Le rapport insiste d’ailleurs sur la vulnérabilité du fleuve Saint-Laurent, que le pipeline de TransCanada doit traverser de la rive nord à la rive sud, à partir de Saint-Augustin-de-Desmaures, en amont de Québec. « L’aval du fleuve Saint-Laurent est considéré [comme] extrêmement à risque à la suite d’un déversement accidentel », peut-on lire. Ce rapport conclut aussi que « l’un des écosystèmes les plus vulnérables se situe dans l’estuaire du Saint-Laurent, soit en aval des traverses de cours d’eau pressenties pour le projet Oléoduc Énergie Est ».

Par ailleurs, tout déversement accidentel résultant d’un bris dans l’imposant pipeline pourrait avoir des impacts environnementaux majeurs et durables. Ainsi, souligne l’analyse de Polytechnique, « dans le contexte d’une traverse de rivière, il est considéré qu’un déversement accidentel de pétrole est impossible à totalement contenir et nettoyer. Le pétrole pourrait rapidement voyager sur plusieurs kilomètres en aval du bris ou de la rupture ».

« La situation est considérée comme étant encore plus préoccupante dans le cas de rivières à basse température, explique-t-on. Dans ce cas, le pétrole peut perler, ce qui rend plus difficile sa séparation de l’eau et la récupération des toxines contenues dans le pétrole. Il en résulte une plus grande dispersion du pétrole.

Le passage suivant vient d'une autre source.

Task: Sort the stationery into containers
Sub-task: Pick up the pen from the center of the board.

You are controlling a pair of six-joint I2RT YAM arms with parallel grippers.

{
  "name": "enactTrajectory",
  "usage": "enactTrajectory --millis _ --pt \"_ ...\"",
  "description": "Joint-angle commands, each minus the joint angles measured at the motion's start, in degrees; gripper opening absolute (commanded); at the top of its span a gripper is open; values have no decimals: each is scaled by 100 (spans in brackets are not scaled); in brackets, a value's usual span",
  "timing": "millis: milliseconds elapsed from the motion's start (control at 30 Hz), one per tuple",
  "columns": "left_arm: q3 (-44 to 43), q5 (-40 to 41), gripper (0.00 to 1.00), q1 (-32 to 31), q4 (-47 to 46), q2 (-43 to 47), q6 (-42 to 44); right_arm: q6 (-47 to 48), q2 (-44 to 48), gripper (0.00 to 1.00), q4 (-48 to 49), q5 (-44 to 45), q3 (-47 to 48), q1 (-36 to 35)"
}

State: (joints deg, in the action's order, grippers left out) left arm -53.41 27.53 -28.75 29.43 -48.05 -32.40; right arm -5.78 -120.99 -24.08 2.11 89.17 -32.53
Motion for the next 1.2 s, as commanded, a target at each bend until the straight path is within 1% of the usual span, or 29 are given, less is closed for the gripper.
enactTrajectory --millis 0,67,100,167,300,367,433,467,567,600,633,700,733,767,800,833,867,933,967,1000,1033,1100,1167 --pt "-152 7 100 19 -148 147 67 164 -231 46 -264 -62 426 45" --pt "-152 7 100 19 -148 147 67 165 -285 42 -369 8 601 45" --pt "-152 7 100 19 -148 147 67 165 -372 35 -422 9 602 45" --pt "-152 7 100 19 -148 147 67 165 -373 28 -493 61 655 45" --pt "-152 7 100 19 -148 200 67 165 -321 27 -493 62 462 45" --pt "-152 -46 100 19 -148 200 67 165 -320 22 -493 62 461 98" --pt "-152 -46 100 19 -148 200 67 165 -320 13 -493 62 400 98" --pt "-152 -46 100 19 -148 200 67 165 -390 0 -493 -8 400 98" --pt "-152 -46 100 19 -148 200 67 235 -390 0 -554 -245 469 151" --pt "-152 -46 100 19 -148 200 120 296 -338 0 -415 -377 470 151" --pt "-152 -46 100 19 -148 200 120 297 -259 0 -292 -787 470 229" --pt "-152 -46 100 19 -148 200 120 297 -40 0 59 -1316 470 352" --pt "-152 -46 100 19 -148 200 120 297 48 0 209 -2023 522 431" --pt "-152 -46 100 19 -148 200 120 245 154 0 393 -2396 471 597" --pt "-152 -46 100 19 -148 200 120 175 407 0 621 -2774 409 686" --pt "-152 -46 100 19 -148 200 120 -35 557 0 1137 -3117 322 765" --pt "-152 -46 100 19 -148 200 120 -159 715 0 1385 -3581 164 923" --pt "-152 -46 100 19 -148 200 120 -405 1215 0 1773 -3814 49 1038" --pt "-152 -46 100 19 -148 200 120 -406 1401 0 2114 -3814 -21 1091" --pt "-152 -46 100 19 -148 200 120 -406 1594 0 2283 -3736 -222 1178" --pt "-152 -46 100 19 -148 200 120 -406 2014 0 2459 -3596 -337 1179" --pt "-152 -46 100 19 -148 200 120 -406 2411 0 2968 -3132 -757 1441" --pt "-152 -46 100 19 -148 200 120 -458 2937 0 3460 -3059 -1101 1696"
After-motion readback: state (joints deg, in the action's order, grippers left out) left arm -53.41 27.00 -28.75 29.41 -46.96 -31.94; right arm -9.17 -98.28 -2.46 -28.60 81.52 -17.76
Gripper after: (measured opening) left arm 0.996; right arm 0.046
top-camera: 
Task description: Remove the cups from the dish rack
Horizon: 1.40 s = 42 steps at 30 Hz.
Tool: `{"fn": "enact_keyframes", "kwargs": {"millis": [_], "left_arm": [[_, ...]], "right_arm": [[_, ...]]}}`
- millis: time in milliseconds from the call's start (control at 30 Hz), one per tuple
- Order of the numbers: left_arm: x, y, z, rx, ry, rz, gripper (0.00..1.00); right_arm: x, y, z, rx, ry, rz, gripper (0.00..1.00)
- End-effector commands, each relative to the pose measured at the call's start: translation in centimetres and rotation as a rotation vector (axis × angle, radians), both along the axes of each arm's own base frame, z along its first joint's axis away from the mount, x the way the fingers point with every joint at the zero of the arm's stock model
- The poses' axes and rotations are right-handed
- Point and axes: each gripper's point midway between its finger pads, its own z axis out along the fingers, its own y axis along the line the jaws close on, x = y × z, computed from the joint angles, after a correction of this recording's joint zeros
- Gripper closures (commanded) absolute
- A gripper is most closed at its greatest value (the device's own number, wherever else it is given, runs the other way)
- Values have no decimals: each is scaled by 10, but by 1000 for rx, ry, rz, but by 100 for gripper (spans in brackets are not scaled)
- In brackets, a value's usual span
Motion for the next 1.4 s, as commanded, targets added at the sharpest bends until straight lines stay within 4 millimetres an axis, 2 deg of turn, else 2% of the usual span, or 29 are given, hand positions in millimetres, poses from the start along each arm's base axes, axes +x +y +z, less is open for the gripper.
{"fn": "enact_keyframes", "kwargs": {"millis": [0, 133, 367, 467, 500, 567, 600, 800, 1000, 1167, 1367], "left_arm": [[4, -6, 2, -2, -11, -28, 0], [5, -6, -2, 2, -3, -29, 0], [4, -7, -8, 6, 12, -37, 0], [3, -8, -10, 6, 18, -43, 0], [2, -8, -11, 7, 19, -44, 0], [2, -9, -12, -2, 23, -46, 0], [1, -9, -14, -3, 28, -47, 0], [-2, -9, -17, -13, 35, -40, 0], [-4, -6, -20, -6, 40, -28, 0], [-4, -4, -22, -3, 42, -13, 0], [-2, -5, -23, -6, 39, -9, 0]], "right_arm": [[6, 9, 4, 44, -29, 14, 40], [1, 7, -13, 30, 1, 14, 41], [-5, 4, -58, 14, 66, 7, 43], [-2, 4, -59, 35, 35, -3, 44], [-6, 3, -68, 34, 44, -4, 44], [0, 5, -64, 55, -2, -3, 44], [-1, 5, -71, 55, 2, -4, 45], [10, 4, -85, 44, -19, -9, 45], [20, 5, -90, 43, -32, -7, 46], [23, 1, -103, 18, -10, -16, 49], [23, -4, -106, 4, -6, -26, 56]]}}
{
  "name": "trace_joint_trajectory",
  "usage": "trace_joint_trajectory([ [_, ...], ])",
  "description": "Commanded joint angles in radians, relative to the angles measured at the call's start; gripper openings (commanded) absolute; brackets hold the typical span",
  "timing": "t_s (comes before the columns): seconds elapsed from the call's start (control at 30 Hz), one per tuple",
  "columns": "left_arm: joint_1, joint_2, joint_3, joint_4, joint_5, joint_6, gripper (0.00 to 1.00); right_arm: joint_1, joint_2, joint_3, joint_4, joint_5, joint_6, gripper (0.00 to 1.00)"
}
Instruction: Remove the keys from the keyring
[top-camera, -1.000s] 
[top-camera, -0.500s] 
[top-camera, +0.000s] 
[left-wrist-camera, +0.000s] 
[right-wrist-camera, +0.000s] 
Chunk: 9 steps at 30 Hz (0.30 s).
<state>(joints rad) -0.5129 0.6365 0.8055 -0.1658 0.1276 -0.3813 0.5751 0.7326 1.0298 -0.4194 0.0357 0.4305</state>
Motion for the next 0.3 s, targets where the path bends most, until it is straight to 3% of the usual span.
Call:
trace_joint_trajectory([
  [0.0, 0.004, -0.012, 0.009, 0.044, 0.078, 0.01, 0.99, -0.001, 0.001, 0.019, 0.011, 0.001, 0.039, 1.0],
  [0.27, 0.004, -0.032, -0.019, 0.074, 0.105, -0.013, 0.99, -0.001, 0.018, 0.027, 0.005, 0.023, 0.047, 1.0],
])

Une rivière peut alors transporter les contaminants sur une plus grande distance et ainsi affecter les berges et potentiellement se mélanger avec les aquifères souterrains. »

« Le risque nul n’existant pas, certains problèmes peuvent survenir lors de l’exploitation des pipelines. Les incidents impliquant les traverses de pipelines trouvent généralement leur cause après plusieurs années d’opération », souligne enfin le rapport. Les auteurs citent le cas de la rivière Kalamazoo. En 2010, un oléoduc exploité par la pétrolière Enbridge a laissé fuir plus de quatre millions de litres de brut lourd dans cette rivière du Michigan. Le nettoyage a coûté plus d’un milliard de dollars.

Dans le cas d’Énergie Est, comme le pipeline transportera chaque jour 1,1 million de barils de pétrole (400 millions par année), cela signifie que le flot équivaudra à 121 500 barils par minute. Il faudrait une rupture importante pendant plus de 30 minutes pour atteindre la même quantité de pétrole que la rivière Kalamazoo. TransCanada estime toutefois pouvoir stopper toute fuite en un maximum de 13 minutes. Cela signifierait 1,6 million de litres.